Forget his ambitiousness, his obsession with showcasing himself, his proclivity to steamrolling dissent within the party and the government he heads and his manipulative traits. None of these take away much from Modi's contributions to urban Gujarat in the last ten years. He has been an effective chief minister, providing competent leadership to a state which is full of enterprise. Even his diehard detractors admit it grudgingly.The rural areas could be a different story though.
His continuation in power for so long – he is the longest serving chief minister of the state – is testimony to the fact that his appeal goes beyond narrow-focus Hindutva. If Gujarat is a global brand today and an alluring industrial destination, the credit for it should go to Modi. Gujarat was always a progressive state with a lot of entrepreneurial energy, but under him it has got a new, vibrant dimension.
How did he manage that?
"There have been visible differences ever since he took over. The business environment in the state has been better after 2003. He has ensured peace in a state prone to bouts of communal violence. Clearances are faster as are the processes of land acquisition and pollution control approvals, says Bhavesh Shah, senior journalist, putting Modi’s record at the helm in perspective.
"Kutch was reduced to rubble immediately after the earthquake of 2001. It is now a bustling industrial hub. Port development has been one of the most significant achievements of this government. Infrastructure has improved in and around the ports developed by the state government. Power cuts used to be a routine problem in places like Rajkot and Jamnagar but since 2002 the situation has changed. There’s better production and distribution of power. It is a bit expensive but at least the service is good. This has helped the industrialisation process,’’ he added.
Modi has ensured that by managing all the critical portfolios by himself. He is the state’s minister for petrochemicals, minister for ports, minister for industries and minister for energy. His achievements are reflected in the rapid growth of these sectors. He has been accused of promoting big industrial houses such as Reliance Industries, Adanis, Jindals and Tatas at the cost of small-and-medium-scale industries and adopting a policy that has not facilitated creation of jobs.
There is truth in the allegation.
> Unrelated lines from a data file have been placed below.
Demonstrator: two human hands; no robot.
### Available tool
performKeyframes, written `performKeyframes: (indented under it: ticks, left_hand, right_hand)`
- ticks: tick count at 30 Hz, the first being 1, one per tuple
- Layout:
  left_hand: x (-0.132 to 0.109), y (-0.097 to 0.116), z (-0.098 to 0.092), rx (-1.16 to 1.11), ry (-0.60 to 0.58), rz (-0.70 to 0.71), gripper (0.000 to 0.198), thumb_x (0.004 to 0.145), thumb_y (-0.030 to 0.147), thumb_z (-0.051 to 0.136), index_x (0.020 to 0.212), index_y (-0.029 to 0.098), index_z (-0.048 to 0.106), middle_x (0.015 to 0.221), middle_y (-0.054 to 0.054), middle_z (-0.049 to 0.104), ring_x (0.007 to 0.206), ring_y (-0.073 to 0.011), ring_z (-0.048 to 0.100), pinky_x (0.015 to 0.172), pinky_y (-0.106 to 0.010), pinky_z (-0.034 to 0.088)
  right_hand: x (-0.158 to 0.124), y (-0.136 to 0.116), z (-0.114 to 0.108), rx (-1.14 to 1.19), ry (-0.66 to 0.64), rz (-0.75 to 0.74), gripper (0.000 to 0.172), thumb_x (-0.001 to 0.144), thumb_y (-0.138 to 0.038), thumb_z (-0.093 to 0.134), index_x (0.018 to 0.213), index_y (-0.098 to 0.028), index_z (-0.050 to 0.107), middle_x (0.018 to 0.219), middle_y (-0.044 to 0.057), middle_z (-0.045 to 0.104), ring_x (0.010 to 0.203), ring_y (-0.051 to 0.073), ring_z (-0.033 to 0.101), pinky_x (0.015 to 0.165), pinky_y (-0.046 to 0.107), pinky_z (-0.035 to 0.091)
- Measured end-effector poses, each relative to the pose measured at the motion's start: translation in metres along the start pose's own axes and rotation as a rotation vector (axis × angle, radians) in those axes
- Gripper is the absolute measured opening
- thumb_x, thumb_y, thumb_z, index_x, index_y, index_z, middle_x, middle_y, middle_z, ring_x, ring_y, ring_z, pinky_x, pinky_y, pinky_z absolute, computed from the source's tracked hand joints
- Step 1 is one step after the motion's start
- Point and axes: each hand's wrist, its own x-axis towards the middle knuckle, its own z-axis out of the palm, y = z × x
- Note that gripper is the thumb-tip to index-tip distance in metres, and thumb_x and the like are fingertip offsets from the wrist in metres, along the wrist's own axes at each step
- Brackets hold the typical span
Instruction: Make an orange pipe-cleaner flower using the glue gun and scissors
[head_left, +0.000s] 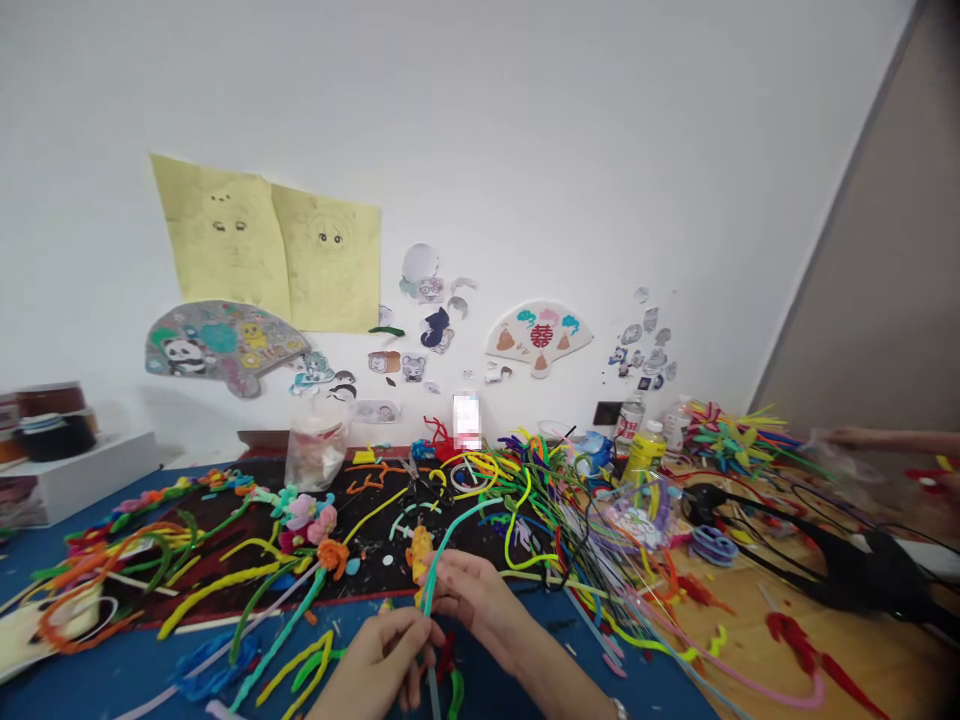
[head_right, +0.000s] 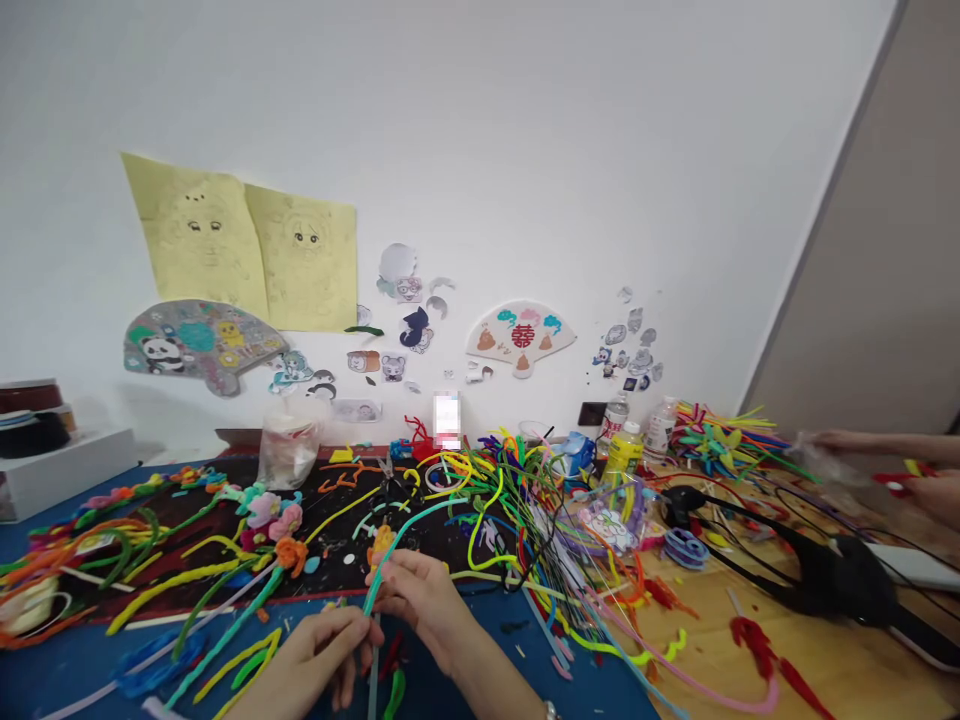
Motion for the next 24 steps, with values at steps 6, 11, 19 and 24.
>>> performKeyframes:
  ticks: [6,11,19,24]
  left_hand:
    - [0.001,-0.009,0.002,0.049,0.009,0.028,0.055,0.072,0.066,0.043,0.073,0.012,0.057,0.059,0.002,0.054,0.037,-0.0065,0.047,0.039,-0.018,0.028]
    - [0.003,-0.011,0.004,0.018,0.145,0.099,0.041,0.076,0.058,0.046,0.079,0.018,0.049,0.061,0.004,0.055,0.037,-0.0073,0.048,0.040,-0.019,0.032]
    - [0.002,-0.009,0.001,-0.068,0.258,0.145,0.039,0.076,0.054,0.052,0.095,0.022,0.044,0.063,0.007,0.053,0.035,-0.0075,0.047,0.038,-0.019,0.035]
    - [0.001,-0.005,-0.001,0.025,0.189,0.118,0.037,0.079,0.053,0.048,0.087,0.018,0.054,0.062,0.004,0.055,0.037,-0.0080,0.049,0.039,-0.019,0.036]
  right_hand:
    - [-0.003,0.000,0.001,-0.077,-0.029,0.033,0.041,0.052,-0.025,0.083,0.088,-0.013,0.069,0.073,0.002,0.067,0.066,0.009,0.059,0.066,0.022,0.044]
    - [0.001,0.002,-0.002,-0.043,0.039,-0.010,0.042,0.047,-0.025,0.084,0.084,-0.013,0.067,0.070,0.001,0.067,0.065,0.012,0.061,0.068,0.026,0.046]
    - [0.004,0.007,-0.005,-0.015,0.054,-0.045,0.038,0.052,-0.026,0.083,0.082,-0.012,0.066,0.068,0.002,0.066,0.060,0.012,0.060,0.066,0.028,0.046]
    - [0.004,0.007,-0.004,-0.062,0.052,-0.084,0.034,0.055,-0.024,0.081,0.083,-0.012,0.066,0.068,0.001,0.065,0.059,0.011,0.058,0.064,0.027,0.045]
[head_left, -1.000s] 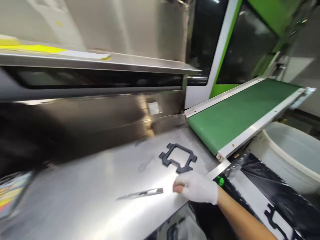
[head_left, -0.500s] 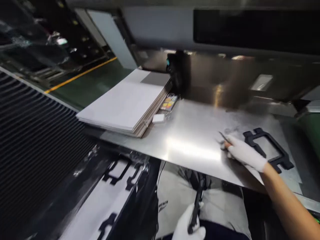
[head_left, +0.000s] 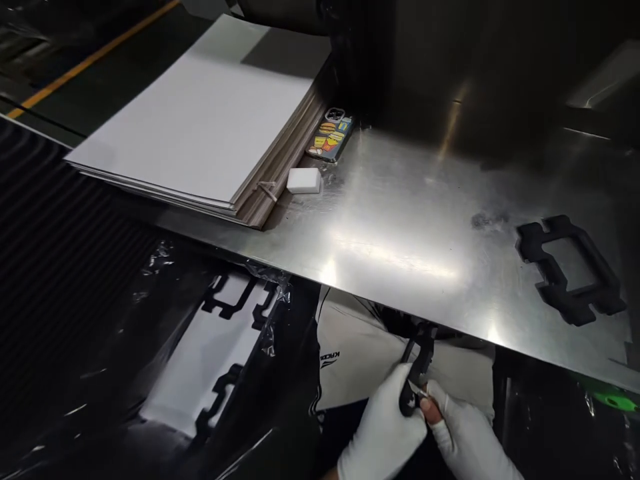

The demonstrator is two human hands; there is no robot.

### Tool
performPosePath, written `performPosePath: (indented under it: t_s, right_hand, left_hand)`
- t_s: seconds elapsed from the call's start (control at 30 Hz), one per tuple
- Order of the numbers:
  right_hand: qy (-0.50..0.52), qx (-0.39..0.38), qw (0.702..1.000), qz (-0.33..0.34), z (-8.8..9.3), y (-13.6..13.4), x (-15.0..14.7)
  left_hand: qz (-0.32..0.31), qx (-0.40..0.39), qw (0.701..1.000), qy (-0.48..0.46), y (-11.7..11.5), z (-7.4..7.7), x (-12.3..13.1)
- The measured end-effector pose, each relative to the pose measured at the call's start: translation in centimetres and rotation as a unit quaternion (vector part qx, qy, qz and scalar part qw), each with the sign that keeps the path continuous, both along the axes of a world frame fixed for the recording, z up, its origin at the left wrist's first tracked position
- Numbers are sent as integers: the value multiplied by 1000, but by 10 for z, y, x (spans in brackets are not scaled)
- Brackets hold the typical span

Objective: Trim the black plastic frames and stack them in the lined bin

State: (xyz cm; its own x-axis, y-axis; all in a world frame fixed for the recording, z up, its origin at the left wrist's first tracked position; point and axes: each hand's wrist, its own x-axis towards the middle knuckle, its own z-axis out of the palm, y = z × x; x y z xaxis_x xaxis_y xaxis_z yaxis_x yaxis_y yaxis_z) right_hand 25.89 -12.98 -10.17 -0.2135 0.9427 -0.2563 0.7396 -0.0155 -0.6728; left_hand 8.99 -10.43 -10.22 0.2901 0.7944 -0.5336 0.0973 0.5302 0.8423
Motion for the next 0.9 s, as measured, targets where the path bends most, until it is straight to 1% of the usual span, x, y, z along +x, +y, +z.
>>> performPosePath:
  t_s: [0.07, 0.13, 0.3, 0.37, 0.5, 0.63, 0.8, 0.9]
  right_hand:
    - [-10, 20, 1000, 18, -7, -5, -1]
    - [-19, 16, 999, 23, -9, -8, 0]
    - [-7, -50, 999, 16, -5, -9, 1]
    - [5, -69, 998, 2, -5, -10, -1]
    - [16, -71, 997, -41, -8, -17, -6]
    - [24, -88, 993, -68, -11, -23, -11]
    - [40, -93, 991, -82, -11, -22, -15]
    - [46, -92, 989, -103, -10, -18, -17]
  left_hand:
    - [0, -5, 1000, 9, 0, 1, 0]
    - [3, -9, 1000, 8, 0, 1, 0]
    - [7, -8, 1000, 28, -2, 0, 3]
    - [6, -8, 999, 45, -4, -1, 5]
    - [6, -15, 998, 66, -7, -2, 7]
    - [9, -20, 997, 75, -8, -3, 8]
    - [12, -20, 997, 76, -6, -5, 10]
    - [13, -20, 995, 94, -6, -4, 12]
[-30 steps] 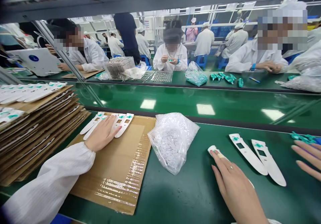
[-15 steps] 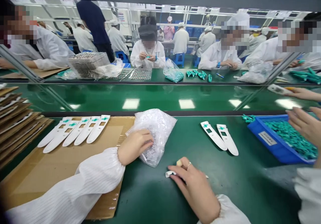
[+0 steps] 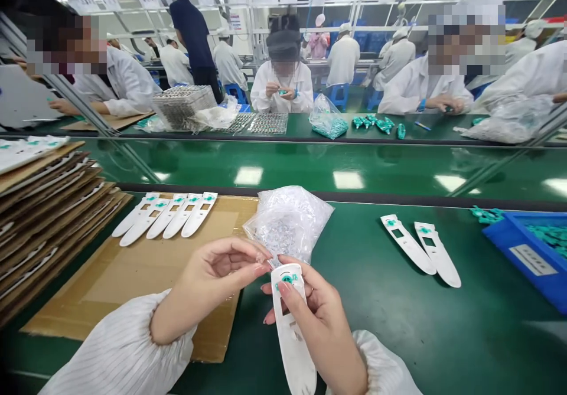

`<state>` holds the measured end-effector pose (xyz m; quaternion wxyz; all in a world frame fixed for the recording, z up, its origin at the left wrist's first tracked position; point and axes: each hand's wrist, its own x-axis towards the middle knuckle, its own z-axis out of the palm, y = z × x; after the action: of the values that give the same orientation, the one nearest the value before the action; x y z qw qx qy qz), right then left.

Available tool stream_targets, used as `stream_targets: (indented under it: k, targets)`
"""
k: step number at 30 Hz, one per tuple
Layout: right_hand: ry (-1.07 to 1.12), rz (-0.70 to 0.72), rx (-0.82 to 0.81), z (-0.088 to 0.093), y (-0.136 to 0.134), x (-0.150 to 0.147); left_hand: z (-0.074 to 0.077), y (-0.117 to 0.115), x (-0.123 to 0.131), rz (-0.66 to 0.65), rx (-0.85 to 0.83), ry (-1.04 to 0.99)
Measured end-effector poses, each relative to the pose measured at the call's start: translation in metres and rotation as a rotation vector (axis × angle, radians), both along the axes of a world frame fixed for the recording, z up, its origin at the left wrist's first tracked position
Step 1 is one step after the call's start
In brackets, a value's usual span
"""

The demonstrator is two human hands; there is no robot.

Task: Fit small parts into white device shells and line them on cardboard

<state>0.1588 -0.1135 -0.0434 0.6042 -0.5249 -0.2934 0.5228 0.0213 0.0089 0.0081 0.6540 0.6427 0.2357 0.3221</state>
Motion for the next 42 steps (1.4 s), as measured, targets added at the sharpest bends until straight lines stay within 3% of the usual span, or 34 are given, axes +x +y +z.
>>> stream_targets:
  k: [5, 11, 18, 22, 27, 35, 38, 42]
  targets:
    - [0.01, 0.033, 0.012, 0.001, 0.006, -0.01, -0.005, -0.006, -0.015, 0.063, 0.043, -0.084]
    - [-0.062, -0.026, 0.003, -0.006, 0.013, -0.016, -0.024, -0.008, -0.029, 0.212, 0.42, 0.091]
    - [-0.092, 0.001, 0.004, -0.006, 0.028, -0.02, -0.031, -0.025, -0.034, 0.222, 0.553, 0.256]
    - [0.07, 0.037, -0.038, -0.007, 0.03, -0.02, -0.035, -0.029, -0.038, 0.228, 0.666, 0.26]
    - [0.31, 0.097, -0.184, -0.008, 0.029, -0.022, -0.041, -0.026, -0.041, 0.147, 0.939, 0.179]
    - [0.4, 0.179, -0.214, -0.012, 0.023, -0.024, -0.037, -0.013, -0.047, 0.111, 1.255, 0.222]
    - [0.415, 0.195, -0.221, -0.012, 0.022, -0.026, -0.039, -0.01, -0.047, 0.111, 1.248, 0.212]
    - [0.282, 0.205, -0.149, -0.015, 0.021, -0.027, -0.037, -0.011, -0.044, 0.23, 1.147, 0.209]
The industries he has been backing aggressively are not job intensive. "At this stage there’s jobless growth. But it’s a temporary phase. Once ancillary industries start coming up around these big players, there will be enough jobs for the youth. Modi’s vision is long term and it’s a sound one,’’ said a retired top bureaucrat who did not want to be named.
"Modi has been full of positive ideas. His urban development work has been impressive. He has made the best use of JNUURM funds and put to good use other central assistance. The BRTS, Kakaria lake and river front development are his notable achievements. Gujarat has developed under Modi, no doubt about that but if you look at the trend in the state there’s nothing miraculous about it. Also, you need to find whether the development has been uniform and equitable,’’ said senior journalist Ajay Umat.
Not many find fault with his development agenda, though many maintain that he is just following the road map for Gujarat laid out by the likes of Keshubhai Patel and others before him. Perhaps that has been the key to his survival as chief minister for so long. If he gets elected for another term, it should be no surprise. He has managed to live up to the expectation of his core vote bank, the middle classes. This section is enterprising and businesslike. It wants development and new avenues for its entrepreneurial skills. Modi has not disappointed.
"No doubt he is a strong administrator, a dictator. He has marketed Gujarat’s development well. This has also been his vehicle to marketing himself across Gujarat,’’ said senior journalist RK Mishra in reluctant admission of the development reality.
There are many such voices in the state who find serious faults in Gujarat’s growth story and its many contradictions – most of these are genuine - under Modi. But that’s for another day.
The only problem with Modi, it appears, is he is marketing himself too hard, making his ambitions too obvious. It raises the obvious question: is he desperate to conceal something uncomfortable? Perhaps yes.
But yes, if I were an urban middle class Gujarati, I would vote for him.